TimescaleDB Features

This project uses TimescaleDB to efficiently store and query time-series data. TimescaleDB is an extension to PostgreSQL that provides specialized features for time-series data.

Overview

TimescaleDB is used in this project for:

Hypertables: Partitioning time-series data for efficient storage and querying
Continuous Aggregates: Pre-computing aggregated data for faster queries
Materialized Views: Storing pre-computed query results for efficient access
Geospatial Functions: Working with location data using PostGIS integration

Database Schema

The following tables use TimescaleDB features:

location_reports: Raw location data from trackers, stored in a hypertable
location_history_hourly: Hourly aggregated location data (continuous aggregate)
location_history_daily: Daily aggregated location data (continuous aggregate)
location_history: Materialized view combining recent hourly data with older daily data

Applying TimescaleDB Features

Some TimescaleDB features (like continuous aggregates and materialized views) cannot be created inside a transaction. These features are not included in the regular Alembic migrations and need to be applied separately.

In ECS, the database migration task now runs scripts/run_migrations.sh, which applies alembic upgrade heads and then executes scripts/apply_timescaledb_features.sh so the schema bootstrap is fully automated.
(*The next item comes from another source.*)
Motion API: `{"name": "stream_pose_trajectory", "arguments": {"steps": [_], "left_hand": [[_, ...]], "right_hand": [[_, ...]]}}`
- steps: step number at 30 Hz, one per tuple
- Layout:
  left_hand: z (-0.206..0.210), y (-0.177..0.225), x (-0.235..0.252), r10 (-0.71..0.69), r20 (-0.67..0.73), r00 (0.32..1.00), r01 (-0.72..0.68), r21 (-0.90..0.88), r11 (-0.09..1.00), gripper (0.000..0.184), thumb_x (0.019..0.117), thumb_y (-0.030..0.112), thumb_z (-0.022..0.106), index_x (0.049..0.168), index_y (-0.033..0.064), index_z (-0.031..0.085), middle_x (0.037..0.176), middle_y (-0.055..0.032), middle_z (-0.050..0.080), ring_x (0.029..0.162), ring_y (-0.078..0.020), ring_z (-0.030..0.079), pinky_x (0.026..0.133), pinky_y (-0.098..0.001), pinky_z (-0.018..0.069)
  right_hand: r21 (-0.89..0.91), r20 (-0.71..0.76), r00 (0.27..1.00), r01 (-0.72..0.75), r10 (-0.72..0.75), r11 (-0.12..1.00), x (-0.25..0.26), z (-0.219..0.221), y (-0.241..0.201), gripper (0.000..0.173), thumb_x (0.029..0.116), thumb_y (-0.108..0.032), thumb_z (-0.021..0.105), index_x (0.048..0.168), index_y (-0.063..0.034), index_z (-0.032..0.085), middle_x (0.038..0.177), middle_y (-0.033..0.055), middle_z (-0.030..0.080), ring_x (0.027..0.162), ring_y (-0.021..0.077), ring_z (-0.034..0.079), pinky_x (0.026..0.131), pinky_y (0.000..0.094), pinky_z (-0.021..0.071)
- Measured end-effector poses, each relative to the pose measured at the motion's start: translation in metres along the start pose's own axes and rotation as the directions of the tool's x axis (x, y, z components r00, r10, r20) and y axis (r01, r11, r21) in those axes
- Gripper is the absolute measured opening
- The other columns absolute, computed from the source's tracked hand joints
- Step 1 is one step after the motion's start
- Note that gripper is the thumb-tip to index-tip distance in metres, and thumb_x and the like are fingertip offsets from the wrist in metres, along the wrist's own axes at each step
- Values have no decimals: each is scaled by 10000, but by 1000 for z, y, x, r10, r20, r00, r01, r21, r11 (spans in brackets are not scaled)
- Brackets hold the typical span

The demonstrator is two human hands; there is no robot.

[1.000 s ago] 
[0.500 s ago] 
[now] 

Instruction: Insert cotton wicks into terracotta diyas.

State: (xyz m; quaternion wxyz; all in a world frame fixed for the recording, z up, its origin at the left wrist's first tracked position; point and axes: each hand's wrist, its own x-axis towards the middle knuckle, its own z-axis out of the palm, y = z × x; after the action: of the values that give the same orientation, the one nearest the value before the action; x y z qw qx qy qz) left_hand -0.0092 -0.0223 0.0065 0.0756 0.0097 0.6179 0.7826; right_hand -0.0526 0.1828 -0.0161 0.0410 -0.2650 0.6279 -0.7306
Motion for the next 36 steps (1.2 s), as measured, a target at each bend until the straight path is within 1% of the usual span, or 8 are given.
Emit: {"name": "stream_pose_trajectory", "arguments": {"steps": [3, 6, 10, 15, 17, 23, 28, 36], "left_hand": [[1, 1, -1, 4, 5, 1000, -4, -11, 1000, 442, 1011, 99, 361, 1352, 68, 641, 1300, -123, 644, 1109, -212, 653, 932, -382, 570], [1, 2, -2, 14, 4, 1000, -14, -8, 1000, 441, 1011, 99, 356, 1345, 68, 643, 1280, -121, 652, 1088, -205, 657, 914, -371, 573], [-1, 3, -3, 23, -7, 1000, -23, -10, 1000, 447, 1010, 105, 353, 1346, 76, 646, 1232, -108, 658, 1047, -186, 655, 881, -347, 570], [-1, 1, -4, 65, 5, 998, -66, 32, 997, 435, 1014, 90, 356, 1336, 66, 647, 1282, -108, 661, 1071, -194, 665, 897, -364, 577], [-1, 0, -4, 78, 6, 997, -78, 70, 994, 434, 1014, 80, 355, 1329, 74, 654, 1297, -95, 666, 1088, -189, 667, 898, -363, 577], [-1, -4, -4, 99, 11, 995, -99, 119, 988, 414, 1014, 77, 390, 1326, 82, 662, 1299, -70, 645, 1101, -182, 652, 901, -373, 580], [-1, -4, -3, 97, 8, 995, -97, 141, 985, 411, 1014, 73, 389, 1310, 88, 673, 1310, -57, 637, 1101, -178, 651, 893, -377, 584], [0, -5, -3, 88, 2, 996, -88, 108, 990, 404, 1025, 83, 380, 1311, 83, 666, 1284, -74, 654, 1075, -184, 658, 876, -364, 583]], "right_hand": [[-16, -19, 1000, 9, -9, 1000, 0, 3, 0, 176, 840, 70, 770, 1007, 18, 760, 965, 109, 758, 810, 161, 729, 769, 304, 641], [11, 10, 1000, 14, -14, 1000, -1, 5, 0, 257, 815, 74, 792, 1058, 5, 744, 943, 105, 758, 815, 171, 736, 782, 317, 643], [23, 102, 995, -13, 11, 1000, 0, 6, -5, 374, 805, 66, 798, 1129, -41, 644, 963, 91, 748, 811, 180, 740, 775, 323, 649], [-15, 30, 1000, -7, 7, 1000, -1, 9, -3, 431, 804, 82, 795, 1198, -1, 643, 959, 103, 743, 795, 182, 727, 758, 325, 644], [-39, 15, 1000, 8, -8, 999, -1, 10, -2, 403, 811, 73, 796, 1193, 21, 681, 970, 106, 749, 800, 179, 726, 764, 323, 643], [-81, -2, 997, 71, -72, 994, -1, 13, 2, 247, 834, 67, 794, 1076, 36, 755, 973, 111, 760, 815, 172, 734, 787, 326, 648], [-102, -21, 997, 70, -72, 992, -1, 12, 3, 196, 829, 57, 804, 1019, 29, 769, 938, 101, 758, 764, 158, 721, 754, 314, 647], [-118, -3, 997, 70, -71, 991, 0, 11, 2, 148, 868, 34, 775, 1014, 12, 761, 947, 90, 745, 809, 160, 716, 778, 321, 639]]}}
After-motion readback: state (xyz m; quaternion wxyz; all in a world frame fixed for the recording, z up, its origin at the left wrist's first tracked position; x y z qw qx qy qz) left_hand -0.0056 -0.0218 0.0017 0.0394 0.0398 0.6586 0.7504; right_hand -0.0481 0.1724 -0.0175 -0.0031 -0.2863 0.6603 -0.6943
Using heads avoids failing when the revision graph briefly has more than one active branch.

Prerequisites

Before applying TimescaleDB features, ensure that:

The TimescaleDB extension is installed in your PostgreSQL database
The regular database migrations have been applied
PostgreSQL client tools (psql) are installed if you're using the provided script

Using the Script

A script is provided to apply TimescaleDB features:

# With Docker (requires PostgreSQL client tools in the API container)
docker compose exec api ./scripts/apply_timescaledb_features.sh

# Without Docker (requires PostgreSQL client tools)
./scripts/apply_timescaledb_features.sh

If PostgreSQL client tools are not available in your environment, you can run the SQL script directly in the PostgreSQL container:

# With Docker, run directly in the PostgreSQL container
docker compose exec db psql -U postgres -d tracker -f /path/to/scripts/create_timescaledb_views.sql

For AWS ECS staging, the repeatable path is the helper script:

./scripts/run_staging_migrations.sh

That wrapper runs the staging migrations ECS task, waits for it to stop, and prints the CloudWatch logs for the migration container.

What the Script Does

The script performs the following operations:

Creates a hypertable for the location_reports table using the timestamp column for partitioning
Creates a continuous aggregate for hourly location data (location_history_hourly)
Creates a continuous aggregate for daily location data (location_history_daily)
Creates a view that combines recent hourly data with older daily data (location_history_view)
Creates a materialized view based on that view (location_history)
Creates functions for geofence matching and materialized view refreshing

Best Practices

The database schema follows these best practices:

Using TEXT instead of VARCHAR for string columns
In PostgreSQL, there's no performance difference between TEXT and VARCHAR(n)
Both use the same internal storage mechanism
TEXT is more flexible if requirements change (no need to alter column length)
VARCHAR(n) is appropriate when there's a specific need to enforce a length constraint
Using TIMESTAMPTZ (timestamp with time zone) instead of TIMESTAMP for timestamp columns
TIMESTAMPTZ stores the time zone information, which is important for accurate time-series data
This prevents issues with daylight saving time and time zone conversions
Including the partitioning column (timestamp) in the primary key of hypertables
This is required by TimescaleDB for efficient partitioning
It allows for better query performance on time-based queries
Using continuous aggregates for efficient querying of aggregated time-series data
Pre-computed aggregates significantly improve query performance
TimescaleDB automatically updates these aggregates as new data arrives
Using materialized views for efficient access to pre-computed query results
Materialized views store the results of complex queries
They can be refreshed periodically to include new data

Maintenance

Refreshing Materialized Views

The materialized views need to be refreshed periodically to include new data. A function is provided for this purpose:

SELECT refresh_location_history();

This function can be called manually or scheduled to run periodically using a cron job or similar mechanism.

Geofence Matching

A function is provided for matching tracker locations with geofences:

SELECT match_geofences();

This function:

Finds trackers with location history in the last 24 hours
Checks if they are within a storage or delivery location geofence
Updates the tracker status if they have been in a geofence for a sufficient amount of time
Adds a status history entry for the tracker

This function can also be called manually or scheduled to run periodically.

Troubleshooting

Common Issues

"function create_hypertable does not exist": This error indicates that the TimescaleDB extension is not installed or not enabled in the database. Ensure that the extension is installed and enabled.
"relation does not exist": This error indicates that the tables haven't been created yet. Run the Alembic migrations first to create the tables.
"CREATE MATERIALIZED VIEW ... WITH DATA cannot run inside a transaction block": This error occurs when trying to create a continuous aggregate or materialized view inside a transaction. Use the provided script to apply these features outside of a transaction.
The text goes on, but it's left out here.